TASK DETAILS
Reproduce the listing that follows character for character, excluding its pictures.

─── GIVEN DATA ───

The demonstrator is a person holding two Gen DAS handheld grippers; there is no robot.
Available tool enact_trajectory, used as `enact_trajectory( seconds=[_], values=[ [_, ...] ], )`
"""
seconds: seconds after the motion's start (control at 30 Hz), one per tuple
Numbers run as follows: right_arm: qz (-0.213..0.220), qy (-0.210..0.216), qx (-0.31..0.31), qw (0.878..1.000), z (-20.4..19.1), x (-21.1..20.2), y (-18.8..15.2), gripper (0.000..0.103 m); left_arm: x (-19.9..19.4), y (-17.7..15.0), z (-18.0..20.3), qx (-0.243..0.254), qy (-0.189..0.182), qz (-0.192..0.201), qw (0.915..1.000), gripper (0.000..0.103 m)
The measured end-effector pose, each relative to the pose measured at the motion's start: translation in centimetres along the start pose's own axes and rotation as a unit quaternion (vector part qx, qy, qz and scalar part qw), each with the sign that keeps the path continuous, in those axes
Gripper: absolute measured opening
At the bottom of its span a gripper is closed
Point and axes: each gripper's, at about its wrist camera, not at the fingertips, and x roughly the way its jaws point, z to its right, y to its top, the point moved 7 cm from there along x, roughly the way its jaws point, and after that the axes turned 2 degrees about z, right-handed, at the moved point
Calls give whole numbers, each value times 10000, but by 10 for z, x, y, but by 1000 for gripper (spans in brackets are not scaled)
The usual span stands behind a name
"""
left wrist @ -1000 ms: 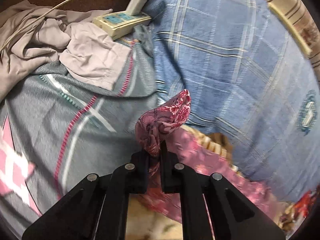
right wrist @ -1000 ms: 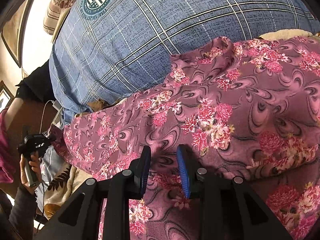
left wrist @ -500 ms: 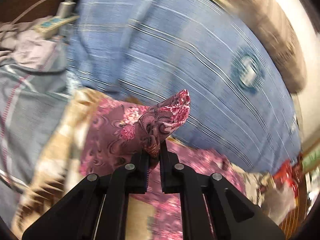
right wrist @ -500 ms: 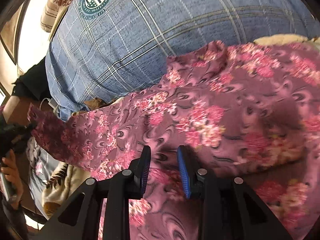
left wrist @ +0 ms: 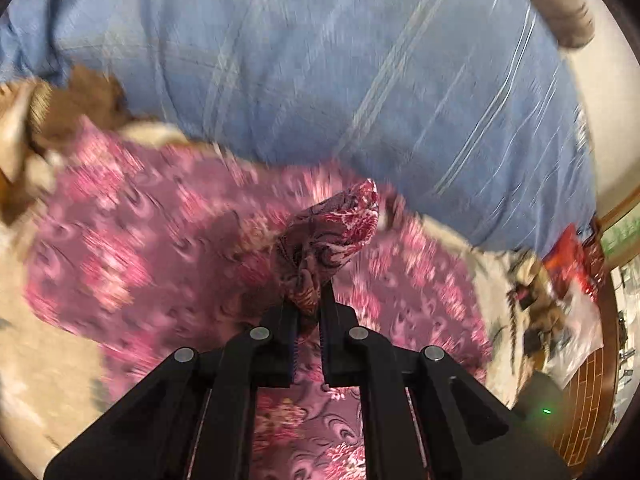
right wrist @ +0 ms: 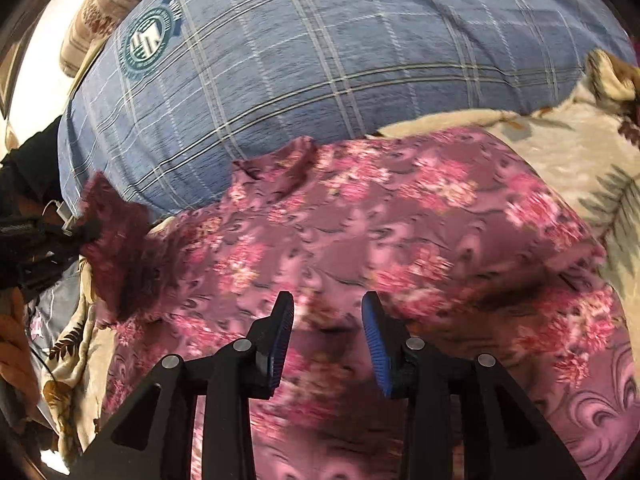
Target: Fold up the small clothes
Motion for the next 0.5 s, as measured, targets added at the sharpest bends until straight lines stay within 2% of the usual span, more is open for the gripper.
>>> enact_trajectory(
  seconds=[0.1, 0.23, 0.27, 0.3, 0.33, 0.37, 0.5],
  values=[
    [108, 73, -22, 9999, 1, -1, -4, 37, 33, -18, 0, -52, 118, -337, 9993, 7],
    [151, 95, -83, 9998, -2, 2, -5, 41, 37, -24, -1, -113, -11, -322, 9994, 12],
    [147, 117, -73, 9998, -2, 2, -4, 42, 35, -24, -1, -110, -103, -349, 9993, 22],
    [148, 126, -68, 9998, -1, 1, -5, 42, 33, -24, -1, -122, -202, -394, 9989, 43],
    [146, 130, -63, 9998, -1, 1, -5, 42, 28, -23, -5, -167, -210, -414, 9988, 51],
    [143, 125, -64, 9998, -2, 1, -5, 42, 21, -22, -10, -209, -231, -352, 9989, 56],
    [81, 37, 9, 10000, -3, 0, -1, 43, -15, -26, -39, -310, -658, -150, 9972, 57]
  ],
)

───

EXPECTED ANSWER
The demonstrator is a person holding two Gen DAS handheld grippers; there is no robot.
Available tool enact_trajectory, used as `enact_trajectory( seconds=[_], values=[ [_, ...] ], )`
"""
seconds: seconds after the motion's start (control at 30 Hz), one per tuple
Numbers run as follows: right_arm: qz (-0.213..0.220), qy (-0.210..0.216), qx (-0.31..0.31), qw (0.878..1.000), z (-20.4..19.1), x (-21.1..20.2), y (-18.8..15.2), gripper (0.000..0.103 m); left_arm: x (-19.9..19.4), y (-17.7..15.0), z (-18.0..20.3), qx (-0.243..0.254), qy (-0.189..0.182), qz (-0.192..0.201), qw (0.915..1.000), gripper (0.000..0.103 m)
The measured end-effector pose, each relative to the pose measured at the motion's start: translation in centimetres along the start pose's own axes and rotation as a unit quaternion (vector part qx, qy, qz and scalar part qw), each with the sign that keeps the path continuous, in those axes
Gripper: absolute measured opening
At the bottom of its span a gripper is closed
Point and axes: each gripper's, at about its wrist camera, not at the fingertips, and x roughly the way its jaws point, z to its right, y to its top, the point moved 7 cm from there along x, roughly the way its jaws point, and after that the axes turned 2 degrees about z, right-handed, at the moved point
Calls give whole numbers, each value times 10000, but by 10 for z, x, y, but by 1000 for gripper (spans in brackets are not scaled)
The usual span stands behind a name
"""
left wrist @ -1000 ms: 
right wrist @ -1000 ms: 
left wrist @ -500 ms: 
right wrist @ -500 ms: 
left wrist @ +0 ms: 
right wrist @ +0 ms: 
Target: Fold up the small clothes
Motion for the next 0.5 s, as measured, targets added at the sharpest bends until straight lines stay within 2% of the usual span, more is open for the gripper.
>>> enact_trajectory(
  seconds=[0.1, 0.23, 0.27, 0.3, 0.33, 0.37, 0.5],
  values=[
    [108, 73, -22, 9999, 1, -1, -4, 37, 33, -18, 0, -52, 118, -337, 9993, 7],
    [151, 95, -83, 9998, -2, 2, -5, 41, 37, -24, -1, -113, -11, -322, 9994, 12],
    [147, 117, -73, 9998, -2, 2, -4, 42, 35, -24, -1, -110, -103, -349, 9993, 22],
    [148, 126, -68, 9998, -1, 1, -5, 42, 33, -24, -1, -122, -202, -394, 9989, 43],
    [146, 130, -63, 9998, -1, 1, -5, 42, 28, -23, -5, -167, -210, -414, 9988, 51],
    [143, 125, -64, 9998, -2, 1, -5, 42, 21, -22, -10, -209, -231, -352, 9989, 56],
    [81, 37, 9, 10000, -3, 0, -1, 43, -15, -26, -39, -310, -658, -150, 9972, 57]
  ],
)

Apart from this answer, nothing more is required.